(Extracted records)

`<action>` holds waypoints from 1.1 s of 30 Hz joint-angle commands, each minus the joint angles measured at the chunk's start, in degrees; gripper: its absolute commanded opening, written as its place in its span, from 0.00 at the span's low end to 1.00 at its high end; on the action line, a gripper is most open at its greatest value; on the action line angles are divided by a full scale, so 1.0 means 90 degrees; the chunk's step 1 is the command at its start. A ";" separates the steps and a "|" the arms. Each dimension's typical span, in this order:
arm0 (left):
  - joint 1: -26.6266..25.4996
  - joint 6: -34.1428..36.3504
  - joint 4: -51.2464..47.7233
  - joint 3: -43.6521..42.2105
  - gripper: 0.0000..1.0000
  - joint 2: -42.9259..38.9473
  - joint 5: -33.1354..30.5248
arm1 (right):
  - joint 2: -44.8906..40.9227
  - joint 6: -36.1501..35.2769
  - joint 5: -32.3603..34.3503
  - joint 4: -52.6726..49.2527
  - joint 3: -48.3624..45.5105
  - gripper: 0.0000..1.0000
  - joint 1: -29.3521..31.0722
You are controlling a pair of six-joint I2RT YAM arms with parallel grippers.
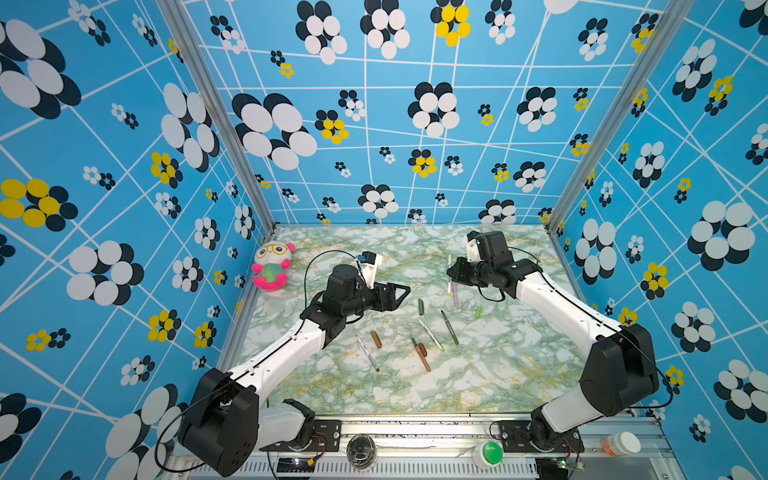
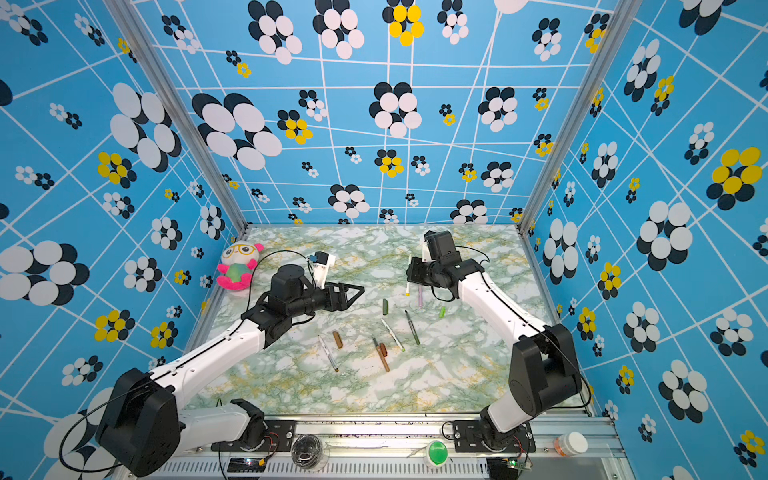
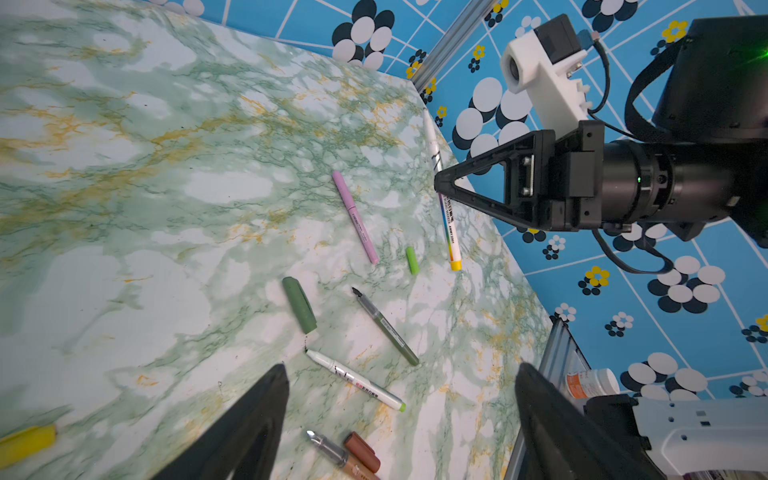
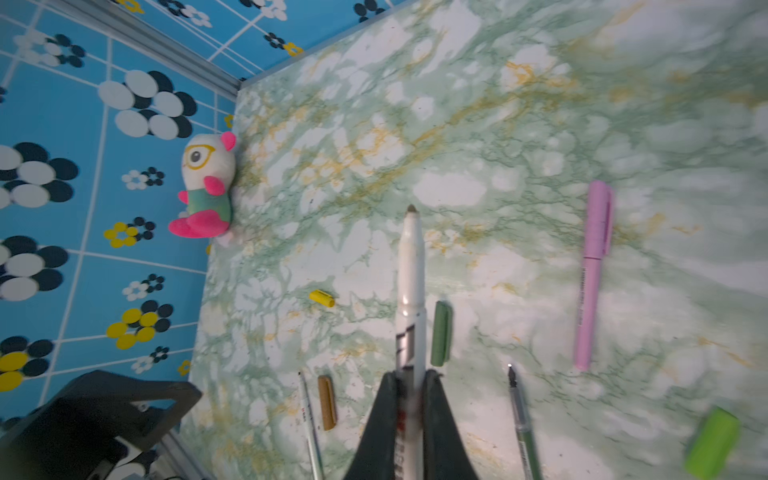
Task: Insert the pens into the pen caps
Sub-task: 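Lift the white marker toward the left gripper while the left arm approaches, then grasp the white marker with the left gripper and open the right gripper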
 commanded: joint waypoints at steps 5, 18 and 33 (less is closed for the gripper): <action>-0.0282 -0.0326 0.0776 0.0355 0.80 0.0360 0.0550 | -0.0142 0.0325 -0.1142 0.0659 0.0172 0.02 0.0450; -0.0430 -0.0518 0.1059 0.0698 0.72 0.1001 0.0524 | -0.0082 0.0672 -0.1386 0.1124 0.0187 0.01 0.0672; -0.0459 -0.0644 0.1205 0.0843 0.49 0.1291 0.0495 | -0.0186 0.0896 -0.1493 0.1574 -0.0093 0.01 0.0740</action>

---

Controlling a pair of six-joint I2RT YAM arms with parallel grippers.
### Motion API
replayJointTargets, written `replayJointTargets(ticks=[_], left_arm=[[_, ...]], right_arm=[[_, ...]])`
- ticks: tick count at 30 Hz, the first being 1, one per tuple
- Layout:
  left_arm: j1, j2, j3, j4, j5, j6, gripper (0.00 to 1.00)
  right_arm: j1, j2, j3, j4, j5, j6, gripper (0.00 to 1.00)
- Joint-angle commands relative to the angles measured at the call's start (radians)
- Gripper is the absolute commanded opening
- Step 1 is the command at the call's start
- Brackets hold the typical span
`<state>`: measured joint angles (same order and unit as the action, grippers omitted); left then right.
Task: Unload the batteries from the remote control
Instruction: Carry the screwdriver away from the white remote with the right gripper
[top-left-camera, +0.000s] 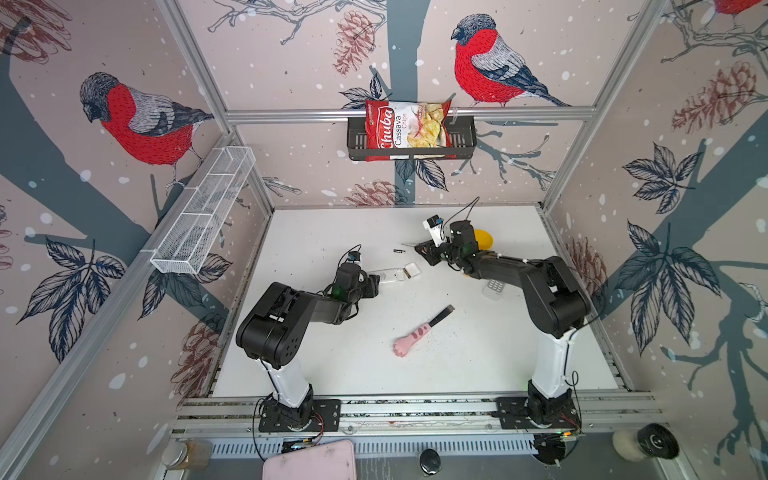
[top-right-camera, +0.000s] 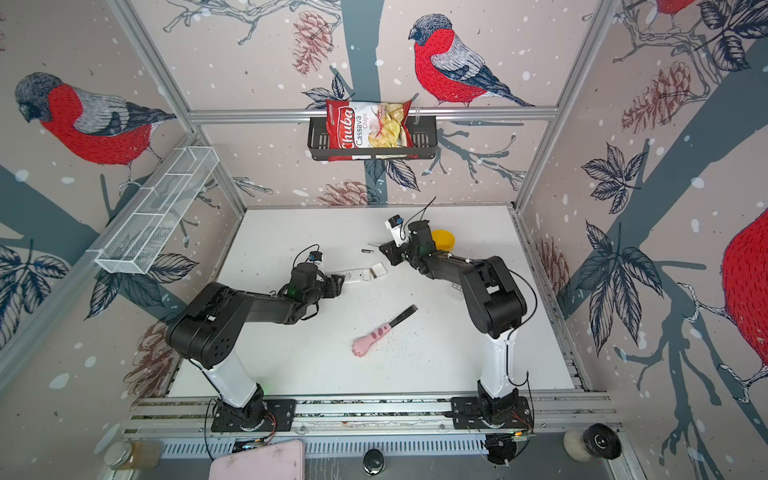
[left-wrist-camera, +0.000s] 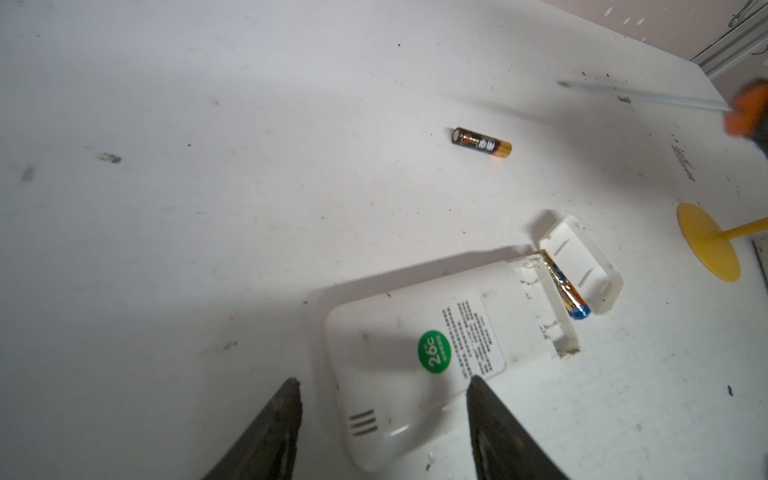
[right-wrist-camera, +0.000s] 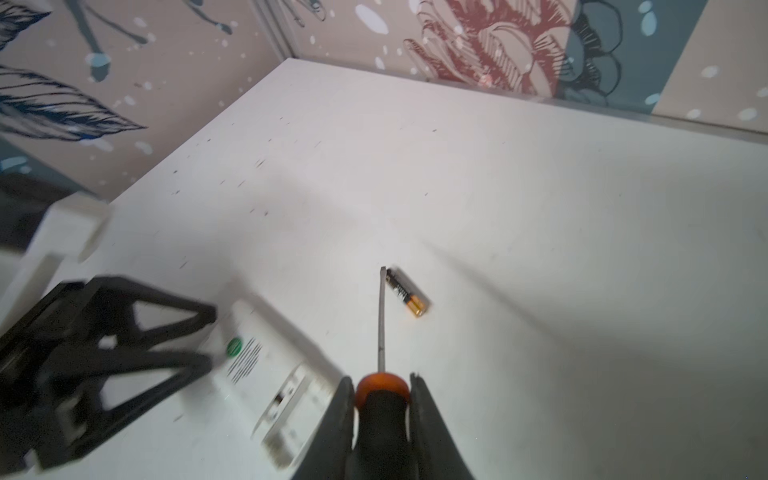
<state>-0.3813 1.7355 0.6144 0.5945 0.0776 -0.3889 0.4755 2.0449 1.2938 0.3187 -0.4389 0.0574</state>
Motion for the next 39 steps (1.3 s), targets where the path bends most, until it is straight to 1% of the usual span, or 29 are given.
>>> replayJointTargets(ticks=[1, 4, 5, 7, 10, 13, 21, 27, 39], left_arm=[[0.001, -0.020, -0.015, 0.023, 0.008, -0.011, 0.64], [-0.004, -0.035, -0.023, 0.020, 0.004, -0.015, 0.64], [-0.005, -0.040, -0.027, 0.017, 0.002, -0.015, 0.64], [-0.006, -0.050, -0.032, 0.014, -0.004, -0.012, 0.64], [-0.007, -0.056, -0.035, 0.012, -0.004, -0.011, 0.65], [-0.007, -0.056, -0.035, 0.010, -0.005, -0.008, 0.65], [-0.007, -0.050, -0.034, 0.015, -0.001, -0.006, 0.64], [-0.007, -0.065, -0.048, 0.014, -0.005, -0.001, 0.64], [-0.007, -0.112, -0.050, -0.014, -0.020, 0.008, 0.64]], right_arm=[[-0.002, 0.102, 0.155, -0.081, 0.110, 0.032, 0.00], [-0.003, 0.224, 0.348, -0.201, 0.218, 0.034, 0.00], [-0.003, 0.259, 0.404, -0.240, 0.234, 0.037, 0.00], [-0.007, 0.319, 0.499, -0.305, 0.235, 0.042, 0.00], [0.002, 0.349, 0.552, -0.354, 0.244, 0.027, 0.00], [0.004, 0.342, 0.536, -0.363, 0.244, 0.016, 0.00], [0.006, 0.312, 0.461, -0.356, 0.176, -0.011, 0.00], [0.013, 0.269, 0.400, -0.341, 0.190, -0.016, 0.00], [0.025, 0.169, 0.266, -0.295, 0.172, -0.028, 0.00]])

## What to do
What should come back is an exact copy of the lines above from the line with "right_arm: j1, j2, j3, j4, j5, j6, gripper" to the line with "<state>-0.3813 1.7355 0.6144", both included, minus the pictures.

## Written answer
  right_arm: j1, j2, j3, j4, j5, j6, gripper (0.00 to 1.00)
- Joint-angle commands relative to the angles measured at the call's start (radians)
- Gripper is the absolute commanded opening
- Step 1 is the command at the call's start
- Brackets hold the typical span
`<state>`: measured joint angles (same order and unit as the action, grippers omitted); left then right.
Task: Unload the batteries from the remote control
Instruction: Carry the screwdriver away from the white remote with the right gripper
[top-left-camera, +0.000s] 
[top-right-camera, +0.000s] 
[left-wrist-camera, +0.000s] 
[right-wrist-camera, +0.000s] 
<state>-0.3813 1.7355 0.6144 0.5945 0.0776 -0.3889 0.4755 2.0449 1.2938 0.3187 -0.4389 0.0574</state>

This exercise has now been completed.